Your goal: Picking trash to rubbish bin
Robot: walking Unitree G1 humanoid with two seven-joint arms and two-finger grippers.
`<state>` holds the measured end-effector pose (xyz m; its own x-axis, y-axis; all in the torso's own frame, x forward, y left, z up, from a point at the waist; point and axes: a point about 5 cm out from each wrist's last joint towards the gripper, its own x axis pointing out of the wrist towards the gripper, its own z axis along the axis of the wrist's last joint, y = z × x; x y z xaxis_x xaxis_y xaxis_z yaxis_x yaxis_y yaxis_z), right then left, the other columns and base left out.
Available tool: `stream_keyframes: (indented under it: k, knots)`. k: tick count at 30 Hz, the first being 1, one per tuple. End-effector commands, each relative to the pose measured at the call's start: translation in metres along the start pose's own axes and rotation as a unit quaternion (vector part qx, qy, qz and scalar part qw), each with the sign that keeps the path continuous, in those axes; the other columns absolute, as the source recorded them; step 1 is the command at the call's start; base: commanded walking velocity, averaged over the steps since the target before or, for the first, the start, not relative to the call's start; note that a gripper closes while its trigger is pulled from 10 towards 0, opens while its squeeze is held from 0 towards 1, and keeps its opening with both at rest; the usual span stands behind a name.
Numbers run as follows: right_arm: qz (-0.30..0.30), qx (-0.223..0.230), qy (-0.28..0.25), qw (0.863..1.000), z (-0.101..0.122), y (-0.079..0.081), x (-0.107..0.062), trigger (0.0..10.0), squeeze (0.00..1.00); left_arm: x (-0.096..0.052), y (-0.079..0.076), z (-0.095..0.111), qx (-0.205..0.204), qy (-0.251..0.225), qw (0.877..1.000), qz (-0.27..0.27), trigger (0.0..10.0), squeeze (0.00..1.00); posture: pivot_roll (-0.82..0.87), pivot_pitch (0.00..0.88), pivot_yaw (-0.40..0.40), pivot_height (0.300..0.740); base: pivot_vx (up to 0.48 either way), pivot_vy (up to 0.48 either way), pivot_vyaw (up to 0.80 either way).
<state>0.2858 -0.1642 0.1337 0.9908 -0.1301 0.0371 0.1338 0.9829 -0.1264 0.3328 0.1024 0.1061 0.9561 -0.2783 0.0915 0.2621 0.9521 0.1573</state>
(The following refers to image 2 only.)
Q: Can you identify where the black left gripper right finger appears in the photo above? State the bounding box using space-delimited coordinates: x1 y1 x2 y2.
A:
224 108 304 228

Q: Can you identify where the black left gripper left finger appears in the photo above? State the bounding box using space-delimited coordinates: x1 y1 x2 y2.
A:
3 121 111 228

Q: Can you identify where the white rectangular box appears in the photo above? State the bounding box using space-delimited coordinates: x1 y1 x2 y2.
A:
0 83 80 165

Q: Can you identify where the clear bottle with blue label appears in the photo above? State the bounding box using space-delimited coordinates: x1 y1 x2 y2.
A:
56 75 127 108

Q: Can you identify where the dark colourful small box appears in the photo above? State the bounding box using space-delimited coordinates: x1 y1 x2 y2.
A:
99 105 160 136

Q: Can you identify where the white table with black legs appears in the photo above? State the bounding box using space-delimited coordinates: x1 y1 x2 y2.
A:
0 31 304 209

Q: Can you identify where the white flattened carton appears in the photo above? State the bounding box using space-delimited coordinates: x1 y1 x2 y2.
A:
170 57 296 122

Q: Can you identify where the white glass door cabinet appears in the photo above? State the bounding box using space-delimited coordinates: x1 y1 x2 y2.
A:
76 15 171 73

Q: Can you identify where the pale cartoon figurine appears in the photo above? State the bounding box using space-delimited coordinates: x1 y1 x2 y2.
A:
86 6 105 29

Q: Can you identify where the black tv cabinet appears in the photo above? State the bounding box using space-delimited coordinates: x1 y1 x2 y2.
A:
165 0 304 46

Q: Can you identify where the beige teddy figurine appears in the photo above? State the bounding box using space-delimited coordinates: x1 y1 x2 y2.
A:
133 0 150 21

===

REQUIRED WORK: Once more, print every line of the material exactly.

SOLUTION TO THIS TASK:
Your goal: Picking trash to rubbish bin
Robot: walking Unitree G1 humanoid with two seven-joint arms and two-finger grippers.
`<state>` holds the measured end-effector pose (xyz m; its own x-axis, y-axis; all in the torso's own frame, x forward, y left, z up, from a point at the waist; point and axes: a point about 5 cm out from each wrist's last joint towards the gripper, its own x axis pointing out of the wrist towards the gripper, its own z axis along the axis of the wrist's last joint, y = z × x; x y z xaxis_x xaxis_y xaxis_z yaxis_x yaxis_y yaxis_z), right then left, the other columns and base left out.
Available tool: `stream_keyframes: (indented under it: k, knots)`. k: tick count at 30 Hz, the first being 1, one per tuple. End-effector commands, each relative to the pose measured at the call's start: translation in metres along the start pose's own axes and rotation as a unit quaternion (vector part qx, qy, qz and scalar part qw), each with the sign that keeps the path continuous, in those axes; the other columns absolute, as the source recorded them; step 1 is the command at the call's start; base: commanded walking velocity, averaged over the steps since the target before or, for the first, the start, not relative to the call's start; note that a gripper closes while its trigger is pulled from 10 towards 0, opens while its squeeze is held from 0 towards 1, and keeps its opening with both at rest; the usual span stands behind a name.
Numbers run as follows: right_arm: qz (-0.30..0.30), qx (-0.223..0.230), qy (-0.28..0.25), qw (0.863..1.000), z (-0.101..0.122), y (-0.079..0.081), x (-0.107..0.062), trigger (0.0..10.0), squeeze (0.00..1.00); left_arm: x (-0.096..0.052), y (-0.079..0.076), z (-0.095..0.111), qx (-0.205..0.204), qy (-0.251..0.225), qw (0.877..1.000), qz (-0.27..0.27), trigger (0.0..10.0), squeeze (0.00..1.00); posture: pivot_roll (-0.82..0.87), pivot_pitch (0.00..0.88), pivot_yaw (-0.40..0.40), pivot_height (0.300..0.740); base: pivot_vx (up to 0.48 either way), pivot_vy (up to 0.48 either way), pivot_vyaw (up to 0.80 either way).
<state>0.2858 -0.1642 0.1337 0.9908 -0.1301 0.0371 0.1338 0.9829 -0.1264 0.3328 0.1024 0.1061 0.9561 -0.2783 0.0915 0.2621 0.9521 0.1573</state>
(The following refers to image 2 only.)
Q: Can you identify where the black left gripper right finger appears in the photo above? State the bounding box using space-delimited coordinates: x1 y1 x2 y2.
A:
224 108 304 228

Q: Can you identify where the black left gripper left finger appears in the photo above? State the bounding box using space-delimited coordinates: x1 y1 x2 y2.
A:
3 121 111 228

Q: Can you identify where the white rectangular box appears in the photo above? State the bounding box using space-delimited coordinates: x1 y1 x2 y2.
A:
0 83 80 165

Q: Can you identify where the clear bottle with blue label appears in the photo above? State the bounding box using space-delimited coordinates: x1 y1 x2 y2.
A:
56 75 127 108

Q: Can you identify where the dark colourful small box appears in the photo above? State the bounding box using space-delimited coordinates: x1 y1 x2 y2.
A:
99 105 160 136

Q: Can you identify where the white table with black legs appears in the photo above? State the bounding box using space-delimited coordinates: x1 y1 x2 y2.
A:
0 31 304 209

Q: Can you identify where the white flattened carton appears in the photo above? State the bounding box using space-delimited coordinates: x1 y1 x2 y2.
A:
170 57 296 122

Q: Can you identify where the white glass door cabinet appears in the photo above? State the bounding box using space-delimited coordinates: x1 y1 x2 y2.
A:
76 15 171 73

Q: Can you identify where the pale cartoon figurine appears in the photo above? State the bounding box using space-delimited coordinates: x1 y1 x2 y2.
A:
86 6 105 29

Q: Can you identify where the black tv cabinet appears in the photo above? State the bounding box using space-delimited coordinates: x1 y1 x2 y2.
A:
165 0 304 46

Q: Can you identify where the beige teddy figurine appears in the photo above? State the bounding box using space-delimited coordinates: x1 y1 x2 y2.
A:
133 0 150 21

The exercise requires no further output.